After a failed attempt at reaching the summit with Swenson in 2009, Richey went back to the drawing board, using his skills as a craftsman to design “ice hammocks,” which can be attached to the ledgeless face of a mountain as a tent platform. According to Richey, “If you get up high on a mountain like that and you get into a storm without a tent it could be fatal.” The two-ounce nylon hammocks were crafted in direct response to the steep terrain on Saser Kangri II, replacing the unwieldy portaledges that climbers have used for decades.

With their refined equipment, Richey and Swenson returned with Freddie Wilkinson in August 2011 to make a second attempt at reaching the summit. However, as Swenson’s health began rapidly deteriorating, the team faced the possibility of having to turn around early. “It was probably as painful an experience in the mountains as I’ve ever had,” said Swenson of the respiratory problems that kept him awake in his tent most nights, enduring fits of coughing. “The mucus was so thick; I was choking on it. I felt like I was breathing through a straw.”

By the time they reached their high camp, Swenson was weak but the team pushed on, summiting Saser Kangri II on August 24, 2011.

With a climber of a lesser caliber, Swenson’s health could have prevented the team from reaching the summit, or worse.
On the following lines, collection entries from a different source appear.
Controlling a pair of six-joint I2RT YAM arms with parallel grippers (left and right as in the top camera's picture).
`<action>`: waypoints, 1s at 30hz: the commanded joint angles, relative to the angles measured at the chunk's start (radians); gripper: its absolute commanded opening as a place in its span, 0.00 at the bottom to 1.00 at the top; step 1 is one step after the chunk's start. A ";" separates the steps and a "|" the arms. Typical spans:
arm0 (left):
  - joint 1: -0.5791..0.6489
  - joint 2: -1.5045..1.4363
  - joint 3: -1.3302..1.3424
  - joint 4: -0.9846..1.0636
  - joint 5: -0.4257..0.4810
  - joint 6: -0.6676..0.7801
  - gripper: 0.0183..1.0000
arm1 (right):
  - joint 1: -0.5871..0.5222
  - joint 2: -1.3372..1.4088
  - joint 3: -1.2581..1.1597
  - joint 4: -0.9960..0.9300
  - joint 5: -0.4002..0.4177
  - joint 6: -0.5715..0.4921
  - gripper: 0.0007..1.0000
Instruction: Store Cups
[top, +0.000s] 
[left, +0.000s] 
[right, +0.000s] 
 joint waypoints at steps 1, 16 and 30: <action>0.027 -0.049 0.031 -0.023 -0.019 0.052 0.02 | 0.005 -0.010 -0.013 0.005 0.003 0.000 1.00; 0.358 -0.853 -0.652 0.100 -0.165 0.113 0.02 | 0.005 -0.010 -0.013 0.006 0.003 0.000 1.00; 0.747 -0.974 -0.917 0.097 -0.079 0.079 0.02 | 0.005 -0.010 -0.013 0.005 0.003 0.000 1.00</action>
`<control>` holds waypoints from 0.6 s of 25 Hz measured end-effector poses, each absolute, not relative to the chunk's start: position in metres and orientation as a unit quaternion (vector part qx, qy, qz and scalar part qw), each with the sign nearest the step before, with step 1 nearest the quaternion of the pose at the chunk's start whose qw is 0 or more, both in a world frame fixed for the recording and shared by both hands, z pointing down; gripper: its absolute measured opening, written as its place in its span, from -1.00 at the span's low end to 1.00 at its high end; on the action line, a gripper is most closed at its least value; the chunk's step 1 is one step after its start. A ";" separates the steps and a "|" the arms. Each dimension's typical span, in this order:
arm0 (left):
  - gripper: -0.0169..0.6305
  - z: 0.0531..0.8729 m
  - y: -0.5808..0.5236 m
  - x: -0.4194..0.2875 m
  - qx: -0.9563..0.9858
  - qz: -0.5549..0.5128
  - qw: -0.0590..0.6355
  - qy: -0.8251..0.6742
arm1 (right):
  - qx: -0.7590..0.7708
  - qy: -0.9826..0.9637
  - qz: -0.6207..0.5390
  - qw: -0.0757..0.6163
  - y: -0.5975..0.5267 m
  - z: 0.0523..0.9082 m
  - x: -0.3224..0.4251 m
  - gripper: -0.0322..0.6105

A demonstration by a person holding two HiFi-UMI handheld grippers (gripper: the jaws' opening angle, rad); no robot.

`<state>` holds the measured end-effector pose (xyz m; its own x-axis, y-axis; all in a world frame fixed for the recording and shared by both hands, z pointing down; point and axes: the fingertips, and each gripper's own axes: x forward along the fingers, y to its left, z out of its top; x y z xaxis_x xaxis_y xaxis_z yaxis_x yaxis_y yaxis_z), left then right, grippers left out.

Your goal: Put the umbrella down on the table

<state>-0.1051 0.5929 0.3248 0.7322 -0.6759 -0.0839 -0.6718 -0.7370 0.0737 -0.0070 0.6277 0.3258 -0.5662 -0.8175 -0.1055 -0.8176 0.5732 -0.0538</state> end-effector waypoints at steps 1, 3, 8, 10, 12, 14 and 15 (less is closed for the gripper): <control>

According to Todd Burleson, the president and founder of Alpine Ascents, an outfitter that leads climbs on the world’s highest mountains, “Steve has been one of the leading climbers in the US for many years.”

When reflecting on whether the team should have turned around before reaching the summit due to Swenson’s health, Richey said, “Did we cut it close? Absolutely. We cut it a little too close. If it had gotten worse, I would have called him on it. But with a guy like Steve you really don’t have to worry about that. He would make the call before you had to make it.”

Freddie Wilkinson, the third member of the team to ascend Saser Kangri II, describes Swenson and Richey as “the last of the great amateur alpine climbers.” The title of his documentary film about the two men, The Old Breed, underscores that Swenson and Richey are becoming something of an anomaly to the climbing world. In an age when most records are toppled by sponsored professionals, and where guided expeditions of the world’s highest mountains are available to anyone with the requisite cash, the elite rank of amateurs is disappearing.

When asking each of them about how the culture of climbing has changed over the years and how they view the recent international recognition, Swenson replied with characteristic modesty: “Getting awards or being in films is a great honor, but I don’t feel anywhere near the same satisfaction as actually being on a climb and getting to the top.”